Another case in which algorithms facilitated a cartel agreement concerns the 2018 Consumer Electronics case, in which the Commission imposed fines on electronics manufacturers Philips, Pioneer, Asus, Denon and Marantz. They were fined for restricting retailers from independently setting sales prices, thereby keeping sales prices high. The electronics manufacturers did this by using price algorithms to monitor sales prices and put pressure on retailers to align their prices with those of competitors. This form of algorithmic price coordination was proved by the physical evidence, which mainly consisted of written communications from the electronics manufacturers to retailers, informing them of the policy and the consequences if they did not comply.
The benefits of price algorithms
Price algorithms also have advantages. They enable companies to respond faster and better to changes in markets, allowing for a better match between supply and demand. In addition, price algorithms may lead to a significant reduction in production and transaction costs. Because price algorithms can generate efficiency gains, an exemption from the cartel prohibition may be desirable in such cases. For example, in the Webtaxi case, an exemption was granted by the Luxembourg Competition Authority, because the joint use of a price algorithm by competing taxi companies led to greater cost efficiency and more favourable prices for consumers.
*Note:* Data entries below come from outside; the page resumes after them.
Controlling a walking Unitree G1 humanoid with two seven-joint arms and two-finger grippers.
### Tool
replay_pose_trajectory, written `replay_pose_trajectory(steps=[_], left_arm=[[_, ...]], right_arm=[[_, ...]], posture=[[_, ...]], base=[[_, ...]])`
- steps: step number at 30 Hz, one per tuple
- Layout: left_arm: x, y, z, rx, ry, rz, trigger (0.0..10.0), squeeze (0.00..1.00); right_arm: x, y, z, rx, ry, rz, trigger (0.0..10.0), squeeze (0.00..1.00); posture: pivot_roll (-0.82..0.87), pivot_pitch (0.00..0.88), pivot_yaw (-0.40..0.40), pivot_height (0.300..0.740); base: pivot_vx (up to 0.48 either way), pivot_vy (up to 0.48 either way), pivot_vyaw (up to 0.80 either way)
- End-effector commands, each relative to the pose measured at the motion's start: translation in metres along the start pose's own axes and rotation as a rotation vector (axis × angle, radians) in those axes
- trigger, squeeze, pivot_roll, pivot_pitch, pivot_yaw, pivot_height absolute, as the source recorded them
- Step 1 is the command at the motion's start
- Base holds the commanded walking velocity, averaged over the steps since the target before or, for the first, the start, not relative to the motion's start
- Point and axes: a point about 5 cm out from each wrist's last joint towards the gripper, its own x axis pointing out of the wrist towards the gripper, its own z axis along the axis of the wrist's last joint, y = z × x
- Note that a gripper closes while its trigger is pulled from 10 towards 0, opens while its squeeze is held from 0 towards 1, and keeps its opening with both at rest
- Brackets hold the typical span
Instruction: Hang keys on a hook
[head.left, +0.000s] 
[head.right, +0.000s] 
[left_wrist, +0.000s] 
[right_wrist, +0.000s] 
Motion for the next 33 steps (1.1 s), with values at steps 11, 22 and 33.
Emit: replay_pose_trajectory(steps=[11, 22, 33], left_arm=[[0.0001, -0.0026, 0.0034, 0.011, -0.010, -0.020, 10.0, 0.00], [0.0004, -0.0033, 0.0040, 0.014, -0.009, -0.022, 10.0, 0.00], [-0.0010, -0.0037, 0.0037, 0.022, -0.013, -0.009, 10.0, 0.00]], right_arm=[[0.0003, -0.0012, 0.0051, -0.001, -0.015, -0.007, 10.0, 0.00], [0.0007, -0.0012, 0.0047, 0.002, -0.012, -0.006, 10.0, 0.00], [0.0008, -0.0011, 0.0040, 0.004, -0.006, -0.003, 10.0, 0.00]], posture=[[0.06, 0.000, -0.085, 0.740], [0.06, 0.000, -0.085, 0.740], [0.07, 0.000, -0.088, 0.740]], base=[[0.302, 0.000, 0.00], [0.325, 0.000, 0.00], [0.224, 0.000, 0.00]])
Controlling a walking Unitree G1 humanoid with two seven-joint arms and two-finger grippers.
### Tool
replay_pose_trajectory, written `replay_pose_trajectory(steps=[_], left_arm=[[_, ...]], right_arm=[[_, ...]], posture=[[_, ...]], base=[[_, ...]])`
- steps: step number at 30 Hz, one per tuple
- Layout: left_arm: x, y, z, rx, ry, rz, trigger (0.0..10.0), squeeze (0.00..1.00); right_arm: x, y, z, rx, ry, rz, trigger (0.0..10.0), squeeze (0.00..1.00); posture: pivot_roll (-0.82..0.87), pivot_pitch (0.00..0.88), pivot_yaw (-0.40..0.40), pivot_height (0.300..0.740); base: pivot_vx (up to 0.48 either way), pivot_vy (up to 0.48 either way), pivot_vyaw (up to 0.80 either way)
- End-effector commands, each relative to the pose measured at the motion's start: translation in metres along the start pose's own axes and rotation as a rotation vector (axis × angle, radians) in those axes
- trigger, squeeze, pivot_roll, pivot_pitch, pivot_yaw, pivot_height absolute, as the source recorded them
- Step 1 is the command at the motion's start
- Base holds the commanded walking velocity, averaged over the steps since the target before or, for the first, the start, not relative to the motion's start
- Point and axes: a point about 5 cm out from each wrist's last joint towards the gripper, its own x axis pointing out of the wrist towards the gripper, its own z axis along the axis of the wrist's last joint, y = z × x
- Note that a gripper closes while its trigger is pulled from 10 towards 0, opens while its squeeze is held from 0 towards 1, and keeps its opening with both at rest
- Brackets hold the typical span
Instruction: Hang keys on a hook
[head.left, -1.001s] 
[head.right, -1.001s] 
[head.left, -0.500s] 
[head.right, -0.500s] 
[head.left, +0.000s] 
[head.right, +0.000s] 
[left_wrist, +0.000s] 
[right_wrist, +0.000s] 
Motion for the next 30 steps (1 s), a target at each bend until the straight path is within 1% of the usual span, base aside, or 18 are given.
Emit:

Future regulation of digital markets
Currently, competition authorities are working on various legislative proposals concerning the regulation of digital markets. The Commission has already made proposals for new Horizontal Guidelines, the AI regulation, the DMA, and it is likely that it will not stop there. Also on a national level, the ACM focusses on the supervision of the use of algorithms and AI in digital markets. As Martijn Snoep, chairman of the ACM, recently pointed out, algorithmic collusion is currently the biggest concern for the ACM. Especially since detecting algorithmic collusion is extremely difficult. To solve this, competition authorities are employing more programmers and data experts. This shows that future enforcement in respect of algorithmic collusion is to be expected.